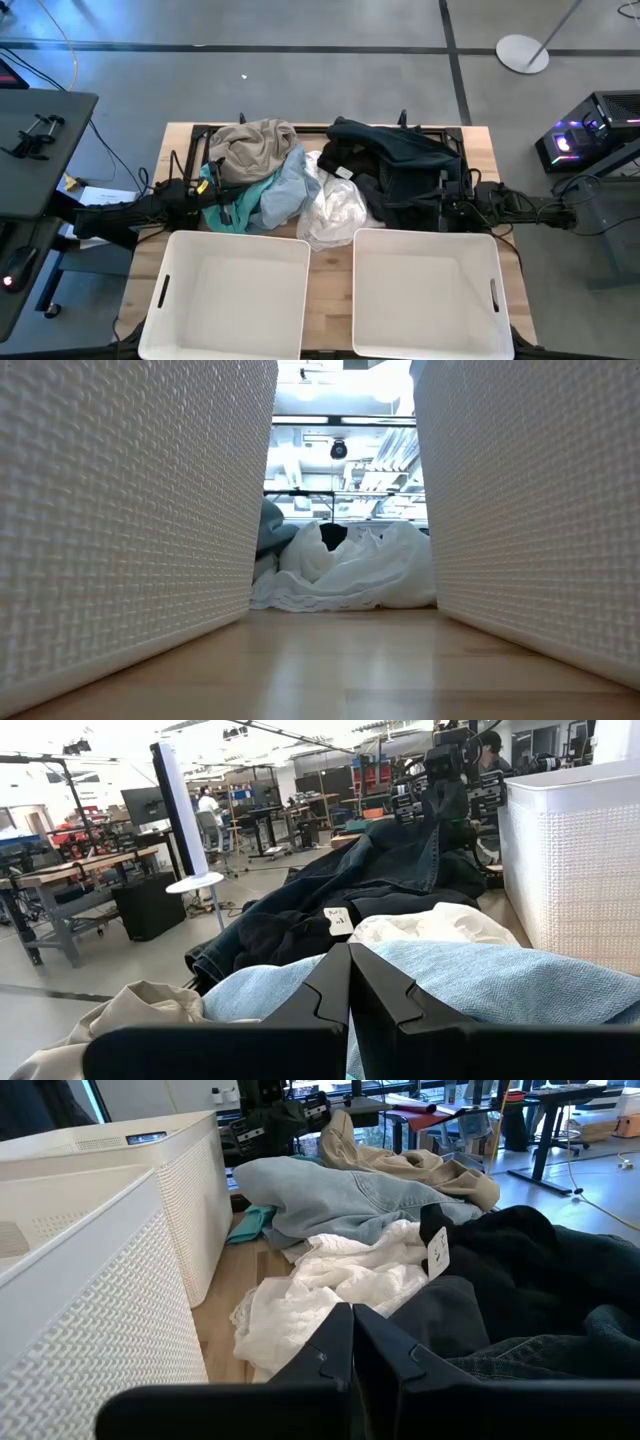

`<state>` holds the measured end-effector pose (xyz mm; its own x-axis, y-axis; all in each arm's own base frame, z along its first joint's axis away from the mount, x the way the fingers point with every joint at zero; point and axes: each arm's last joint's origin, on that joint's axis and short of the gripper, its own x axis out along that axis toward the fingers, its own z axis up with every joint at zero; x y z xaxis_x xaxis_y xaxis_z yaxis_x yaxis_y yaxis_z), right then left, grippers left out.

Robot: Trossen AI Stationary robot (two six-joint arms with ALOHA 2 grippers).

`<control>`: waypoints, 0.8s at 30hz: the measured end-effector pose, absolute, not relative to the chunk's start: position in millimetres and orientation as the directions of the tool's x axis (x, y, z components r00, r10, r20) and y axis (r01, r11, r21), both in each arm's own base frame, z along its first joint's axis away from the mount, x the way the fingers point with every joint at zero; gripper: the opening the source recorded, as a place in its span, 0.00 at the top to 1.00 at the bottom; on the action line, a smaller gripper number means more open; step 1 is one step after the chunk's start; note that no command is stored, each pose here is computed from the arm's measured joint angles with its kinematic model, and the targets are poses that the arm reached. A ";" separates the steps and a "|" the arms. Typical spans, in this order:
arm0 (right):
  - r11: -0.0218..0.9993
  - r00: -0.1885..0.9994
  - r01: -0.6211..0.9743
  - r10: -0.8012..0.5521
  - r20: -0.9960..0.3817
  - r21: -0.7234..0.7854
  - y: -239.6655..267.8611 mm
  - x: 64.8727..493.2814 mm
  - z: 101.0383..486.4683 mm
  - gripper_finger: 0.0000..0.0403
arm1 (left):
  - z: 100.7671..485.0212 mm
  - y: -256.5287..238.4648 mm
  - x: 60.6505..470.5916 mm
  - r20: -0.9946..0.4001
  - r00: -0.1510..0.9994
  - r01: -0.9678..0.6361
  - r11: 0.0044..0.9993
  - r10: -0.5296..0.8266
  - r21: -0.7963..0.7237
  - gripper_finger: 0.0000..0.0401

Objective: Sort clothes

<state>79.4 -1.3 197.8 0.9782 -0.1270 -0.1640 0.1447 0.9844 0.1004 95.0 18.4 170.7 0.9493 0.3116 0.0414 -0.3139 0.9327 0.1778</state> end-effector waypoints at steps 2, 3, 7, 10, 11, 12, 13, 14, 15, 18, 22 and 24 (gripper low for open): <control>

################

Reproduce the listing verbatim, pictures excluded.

## Result for this exercise
`<state>` holds the measured end-effector pose (xyz mm; its own x-axis, y-axis; all in each arm's own base frame, z along its first joint's axis away from the mount, x the way the fingers point with every joint at zero; point and axes: each arm's last joint's origin, on that joint's axis and short of the gripper, its own x axis out along that axis toward the fingers, its own z axis up with every joint at zero; x y z xaxis_x xaxis_y xaxis_z yaxis_x yaxis_y yaxis_z), right then left, grippers left out.

Robot: Trossen AI Stationary robot (two six-joint arms with ALOHA 2 grippers).

`<control>`: waypoints, 0.8s at 30hz: the measured end-effector pose, absolute, not relative to the chunk's start: position in millimetres and orientation as the directions of the tool's x axis (x, y, z components r00, r10, r20) and y axis (r01, r11, r21), both in each arm's own base frame, z along its first joint's axis away from the mount, x the way the fingers point with every joint at zero; gripper: the opening the source recorded, as a place in its span, 0.00 at the top to 1.00 at the bottom; on the action line, a smaller gripper number means more open; step 1 is one step after the chunk's start; note that no command is stored, each pose here is computed from the arm's measured joint angles with its kinematic model, and the targets are poses that the arm reached. A ";" separates the steps and a "|" the arms. Typical spans, in this order:
arm0 (right):
  - r11: -0.0218..0.9993
  - r00: -0.1885..0.9994
  - r01: -0.6211..0.9743
  - r10: -0.8012..0.5521
  - r20: -0.9960..0.3817
  - r21: -0.7234..0.7854
  - y: -239.6655..267.8611 mm
  - x: 64.8727..493.2814 mm
  - z: 101.0383..486.4683 mm
  - gripper_finger: 0.0000..0.0403
arm1 (left):
  - z: 100.7671..485.0212 mm
  - y: -256.5287..238.4648 mm
  - x: 60.6505..470.5916 mm
  - r20: -0.9946..0.4001
  - r00: -0.1510..0.9994
  - r01: -0.9678..0.6361
  - r11: 0.0044..0.9993
  - r10: -0.5296..0.8266
  - r21: -0.7963..0.7237
  - gripper_finger: 0.0000..0.0401

Objective: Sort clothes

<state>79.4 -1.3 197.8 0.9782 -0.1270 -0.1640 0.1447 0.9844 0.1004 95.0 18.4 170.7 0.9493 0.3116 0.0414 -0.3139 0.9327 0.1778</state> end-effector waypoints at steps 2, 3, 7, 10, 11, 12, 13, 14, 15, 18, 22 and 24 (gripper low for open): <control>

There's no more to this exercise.